Rosai-Dorfman disease (RDD) of the central nervous system (CNS) is rare. There is no previous report on intraoperative crush cytology of this disorder.

CASES

A 70-year-old man presented with headache and was found to have 2 intracranial extraaxial masses. A 62-year-old man presented with cauda equina syndrome secondary to a mass lesion in the sacral canal. The crush smears, prepared intraoperatively from a small portion of the biopsy specimen in each case, showed scattered lymphoid aggregates in a lighter background with a loose admixture of lymphocytes, plasma cells, usual histiocytes and RDD histiocytes.

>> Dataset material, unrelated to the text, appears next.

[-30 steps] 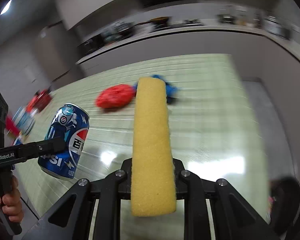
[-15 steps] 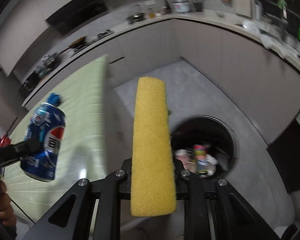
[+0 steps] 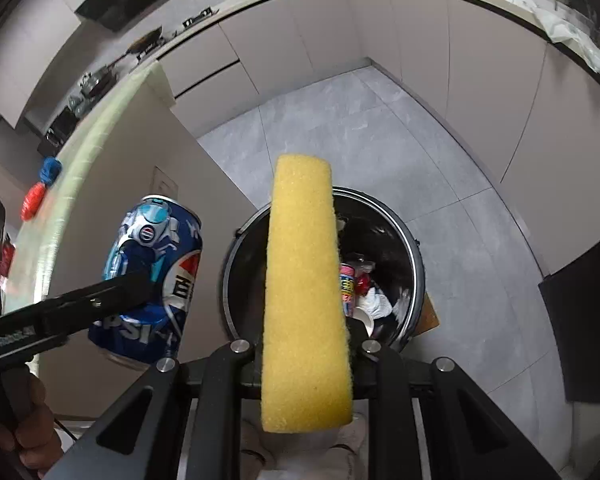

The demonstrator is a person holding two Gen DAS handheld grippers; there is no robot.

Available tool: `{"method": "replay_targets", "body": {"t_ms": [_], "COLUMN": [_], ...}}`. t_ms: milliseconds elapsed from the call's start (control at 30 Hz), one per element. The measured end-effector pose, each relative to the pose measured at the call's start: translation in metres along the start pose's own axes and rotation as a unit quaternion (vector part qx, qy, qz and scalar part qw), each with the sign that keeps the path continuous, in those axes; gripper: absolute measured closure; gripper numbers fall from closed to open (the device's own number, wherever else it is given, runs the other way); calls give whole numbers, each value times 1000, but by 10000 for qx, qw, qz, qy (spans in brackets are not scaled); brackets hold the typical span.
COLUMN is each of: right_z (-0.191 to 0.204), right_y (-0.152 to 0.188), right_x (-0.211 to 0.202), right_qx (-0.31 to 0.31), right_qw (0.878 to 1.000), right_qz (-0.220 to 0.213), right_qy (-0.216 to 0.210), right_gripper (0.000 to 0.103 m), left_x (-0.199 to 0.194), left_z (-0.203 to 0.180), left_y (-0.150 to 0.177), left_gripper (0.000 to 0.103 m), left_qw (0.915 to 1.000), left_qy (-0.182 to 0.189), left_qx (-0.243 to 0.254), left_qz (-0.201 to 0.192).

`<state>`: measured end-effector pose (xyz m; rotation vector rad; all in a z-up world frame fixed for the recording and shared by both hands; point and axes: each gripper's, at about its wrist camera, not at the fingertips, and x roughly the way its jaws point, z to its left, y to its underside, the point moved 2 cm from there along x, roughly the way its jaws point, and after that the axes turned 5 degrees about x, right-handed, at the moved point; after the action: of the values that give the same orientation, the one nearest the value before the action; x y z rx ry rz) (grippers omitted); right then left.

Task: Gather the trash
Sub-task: 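Carry the Pepsi can and yellow sponge over the black bucket, then open both tools to drop the can and sponge into the bucket, then move both tools back toward the red bag and blue cloth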

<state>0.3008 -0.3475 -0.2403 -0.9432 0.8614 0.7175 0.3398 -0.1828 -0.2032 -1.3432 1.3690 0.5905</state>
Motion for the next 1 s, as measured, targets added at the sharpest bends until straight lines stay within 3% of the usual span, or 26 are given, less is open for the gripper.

The RDD histiocytes contained single but sometimes multiple nuclei that were larger and more hyperchromatic than those of the usual histiocytes. Many RDD histiocytes had voluminous, pale pink cytoplasm. Lymphophagocytosis by RDD histiocytes was observed. The findings in the crush smears reflected the histology of the lesions. The lymphophagocytosis and nuclear details in the RDD histiocytes were more visible in the crush smears than in the frozen sections.

CONCLUSION

Crush cytology appears useful, alone or in conjunction with frozen sections, in the intraoperative diagnosis of CNS RDD.